(Source records)
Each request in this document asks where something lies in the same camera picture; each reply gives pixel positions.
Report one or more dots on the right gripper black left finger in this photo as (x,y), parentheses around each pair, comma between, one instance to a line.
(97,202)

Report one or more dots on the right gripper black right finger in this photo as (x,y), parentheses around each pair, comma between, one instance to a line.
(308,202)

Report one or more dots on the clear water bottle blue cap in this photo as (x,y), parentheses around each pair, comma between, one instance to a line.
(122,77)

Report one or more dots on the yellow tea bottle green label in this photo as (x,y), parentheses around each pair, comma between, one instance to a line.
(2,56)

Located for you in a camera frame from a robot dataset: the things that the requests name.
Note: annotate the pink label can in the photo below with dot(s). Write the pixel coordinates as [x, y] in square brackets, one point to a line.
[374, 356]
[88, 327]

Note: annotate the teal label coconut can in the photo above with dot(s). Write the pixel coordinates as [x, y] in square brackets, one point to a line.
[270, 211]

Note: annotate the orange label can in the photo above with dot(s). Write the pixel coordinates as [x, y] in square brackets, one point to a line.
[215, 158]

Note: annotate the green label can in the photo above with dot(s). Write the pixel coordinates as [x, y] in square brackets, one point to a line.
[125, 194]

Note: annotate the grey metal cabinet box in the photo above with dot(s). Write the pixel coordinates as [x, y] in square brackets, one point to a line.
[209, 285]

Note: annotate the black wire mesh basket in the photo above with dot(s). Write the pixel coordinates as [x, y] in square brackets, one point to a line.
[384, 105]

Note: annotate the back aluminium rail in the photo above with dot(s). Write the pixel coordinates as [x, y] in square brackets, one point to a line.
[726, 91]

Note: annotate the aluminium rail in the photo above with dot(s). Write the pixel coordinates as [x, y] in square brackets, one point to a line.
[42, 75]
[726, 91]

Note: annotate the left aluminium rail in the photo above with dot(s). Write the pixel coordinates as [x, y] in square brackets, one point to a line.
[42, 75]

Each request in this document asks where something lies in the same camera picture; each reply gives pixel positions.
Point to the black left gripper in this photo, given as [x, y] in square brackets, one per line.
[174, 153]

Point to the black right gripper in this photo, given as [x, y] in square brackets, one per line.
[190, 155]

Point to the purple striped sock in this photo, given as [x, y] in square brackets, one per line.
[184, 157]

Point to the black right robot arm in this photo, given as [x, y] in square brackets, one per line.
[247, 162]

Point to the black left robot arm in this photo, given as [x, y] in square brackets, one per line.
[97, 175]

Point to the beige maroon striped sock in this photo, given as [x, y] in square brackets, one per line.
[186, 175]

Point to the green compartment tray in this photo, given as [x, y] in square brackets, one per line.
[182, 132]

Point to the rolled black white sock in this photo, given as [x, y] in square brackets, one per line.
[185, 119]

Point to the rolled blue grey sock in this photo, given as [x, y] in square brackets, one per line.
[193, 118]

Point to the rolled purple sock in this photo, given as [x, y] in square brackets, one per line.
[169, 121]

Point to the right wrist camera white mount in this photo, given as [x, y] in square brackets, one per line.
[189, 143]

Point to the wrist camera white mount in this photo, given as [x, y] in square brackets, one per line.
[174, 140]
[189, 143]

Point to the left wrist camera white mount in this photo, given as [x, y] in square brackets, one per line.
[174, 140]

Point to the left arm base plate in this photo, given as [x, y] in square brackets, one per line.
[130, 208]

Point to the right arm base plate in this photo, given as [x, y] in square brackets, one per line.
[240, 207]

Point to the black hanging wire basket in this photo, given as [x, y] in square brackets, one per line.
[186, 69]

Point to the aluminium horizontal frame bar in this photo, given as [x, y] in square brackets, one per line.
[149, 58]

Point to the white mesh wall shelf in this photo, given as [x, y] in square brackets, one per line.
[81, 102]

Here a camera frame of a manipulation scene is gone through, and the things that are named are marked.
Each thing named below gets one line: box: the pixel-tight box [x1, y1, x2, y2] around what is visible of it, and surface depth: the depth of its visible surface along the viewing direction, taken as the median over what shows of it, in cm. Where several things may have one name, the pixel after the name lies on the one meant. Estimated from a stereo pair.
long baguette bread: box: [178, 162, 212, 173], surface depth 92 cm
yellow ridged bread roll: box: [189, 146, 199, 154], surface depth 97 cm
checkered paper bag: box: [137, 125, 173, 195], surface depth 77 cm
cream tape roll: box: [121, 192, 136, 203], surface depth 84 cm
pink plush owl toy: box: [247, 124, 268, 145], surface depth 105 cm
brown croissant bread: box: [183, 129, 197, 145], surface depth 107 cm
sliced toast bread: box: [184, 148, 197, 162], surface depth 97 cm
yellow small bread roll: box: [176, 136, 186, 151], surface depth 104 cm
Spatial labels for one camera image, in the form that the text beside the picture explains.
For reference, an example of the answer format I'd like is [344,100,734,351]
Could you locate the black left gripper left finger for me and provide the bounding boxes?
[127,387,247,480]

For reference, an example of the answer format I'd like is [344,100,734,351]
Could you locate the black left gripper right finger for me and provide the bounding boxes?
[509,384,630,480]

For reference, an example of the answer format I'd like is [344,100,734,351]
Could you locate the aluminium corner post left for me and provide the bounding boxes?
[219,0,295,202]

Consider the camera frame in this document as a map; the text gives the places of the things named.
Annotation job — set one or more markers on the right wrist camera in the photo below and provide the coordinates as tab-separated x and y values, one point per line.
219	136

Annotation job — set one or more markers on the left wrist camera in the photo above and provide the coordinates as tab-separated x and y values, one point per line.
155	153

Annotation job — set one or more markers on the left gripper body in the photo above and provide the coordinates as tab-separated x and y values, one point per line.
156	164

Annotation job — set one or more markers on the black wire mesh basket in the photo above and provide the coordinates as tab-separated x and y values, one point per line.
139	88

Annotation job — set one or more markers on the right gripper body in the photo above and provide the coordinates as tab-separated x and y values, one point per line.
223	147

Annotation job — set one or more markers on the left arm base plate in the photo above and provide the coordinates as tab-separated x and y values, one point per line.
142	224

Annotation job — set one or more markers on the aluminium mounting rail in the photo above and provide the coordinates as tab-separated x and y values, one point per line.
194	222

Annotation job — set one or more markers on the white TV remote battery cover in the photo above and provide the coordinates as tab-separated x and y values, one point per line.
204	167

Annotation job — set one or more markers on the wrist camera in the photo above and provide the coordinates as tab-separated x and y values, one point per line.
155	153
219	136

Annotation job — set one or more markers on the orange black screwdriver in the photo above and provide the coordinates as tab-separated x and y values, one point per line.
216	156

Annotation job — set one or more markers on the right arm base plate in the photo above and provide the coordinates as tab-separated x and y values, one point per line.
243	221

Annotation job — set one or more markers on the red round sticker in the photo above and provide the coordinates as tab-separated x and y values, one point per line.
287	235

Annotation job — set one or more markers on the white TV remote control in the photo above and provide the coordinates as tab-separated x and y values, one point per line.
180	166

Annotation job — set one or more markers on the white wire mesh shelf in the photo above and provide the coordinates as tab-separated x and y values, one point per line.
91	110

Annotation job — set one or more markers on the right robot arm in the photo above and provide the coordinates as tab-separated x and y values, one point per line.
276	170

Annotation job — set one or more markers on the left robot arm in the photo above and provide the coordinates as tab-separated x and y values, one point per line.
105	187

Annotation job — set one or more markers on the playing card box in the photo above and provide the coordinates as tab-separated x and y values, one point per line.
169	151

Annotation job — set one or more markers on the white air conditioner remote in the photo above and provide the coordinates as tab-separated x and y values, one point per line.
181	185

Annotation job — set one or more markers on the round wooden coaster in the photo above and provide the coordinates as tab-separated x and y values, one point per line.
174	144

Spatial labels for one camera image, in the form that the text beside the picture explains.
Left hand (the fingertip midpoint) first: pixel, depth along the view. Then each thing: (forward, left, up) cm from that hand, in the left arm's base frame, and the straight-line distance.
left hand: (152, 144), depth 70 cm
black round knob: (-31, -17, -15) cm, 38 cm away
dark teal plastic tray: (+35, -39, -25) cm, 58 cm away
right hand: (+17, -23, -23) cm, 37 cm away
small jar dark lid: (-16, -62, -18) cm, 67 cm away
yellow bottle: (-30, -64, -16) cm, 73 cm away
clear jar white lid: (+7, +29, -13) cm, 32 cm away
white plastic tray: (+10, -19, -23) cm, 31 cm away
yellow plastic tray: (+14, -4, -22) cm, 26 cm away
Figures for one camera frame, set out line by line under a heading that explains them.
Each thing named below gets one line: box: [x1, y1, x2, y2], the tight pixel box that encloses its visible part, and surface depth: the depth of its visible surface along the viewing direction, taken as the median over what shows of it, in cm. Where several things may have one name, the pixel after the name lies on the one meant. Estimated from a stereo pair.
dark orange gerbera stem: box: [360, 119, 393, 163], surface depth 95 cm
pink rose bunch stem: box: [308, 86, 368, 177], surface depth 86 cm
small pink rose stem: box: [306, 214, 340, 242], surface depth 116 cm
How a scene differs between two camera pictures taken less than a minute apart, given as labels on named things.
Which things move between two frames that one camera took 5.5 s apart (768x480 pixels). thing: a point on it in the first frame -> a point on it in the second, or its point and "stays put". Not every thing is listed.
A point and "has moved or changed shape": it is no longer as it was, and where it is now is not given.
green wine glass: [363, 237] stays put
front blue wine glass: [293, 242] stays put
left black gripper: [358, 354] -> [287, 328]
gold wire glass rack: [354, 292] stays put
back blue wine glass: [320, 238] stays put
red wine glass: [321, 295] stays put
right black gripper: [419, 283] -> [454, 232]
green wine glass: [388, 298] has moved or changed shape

WHAT TO PRODUCE> Gather up every line in the data above that contains the word "Estimated", copying each one.

REPLY TO THE TASK>
Each thing named below gets one line: box: the pixel-tight box [x1, y1, x2, y2] around what is visible of it, and surface depth: the depth of its visible surface along the viewing direction, taken as the median over what shows of it, in cm. Where several things may have one name, the pixel after the name lies on the one meant. Estimated from a stereo pair.
Each thing named below gets one line: box: [x1, y1, x2, y2], the tight pixel box that encloses its visible part, and surface depth: the depth of its visible surface along the viewing direction, taken as the median over what shows of it, in cm. Where several things may have one name, the pixel after the name lies on the one meant. Estimated from a stereo pair.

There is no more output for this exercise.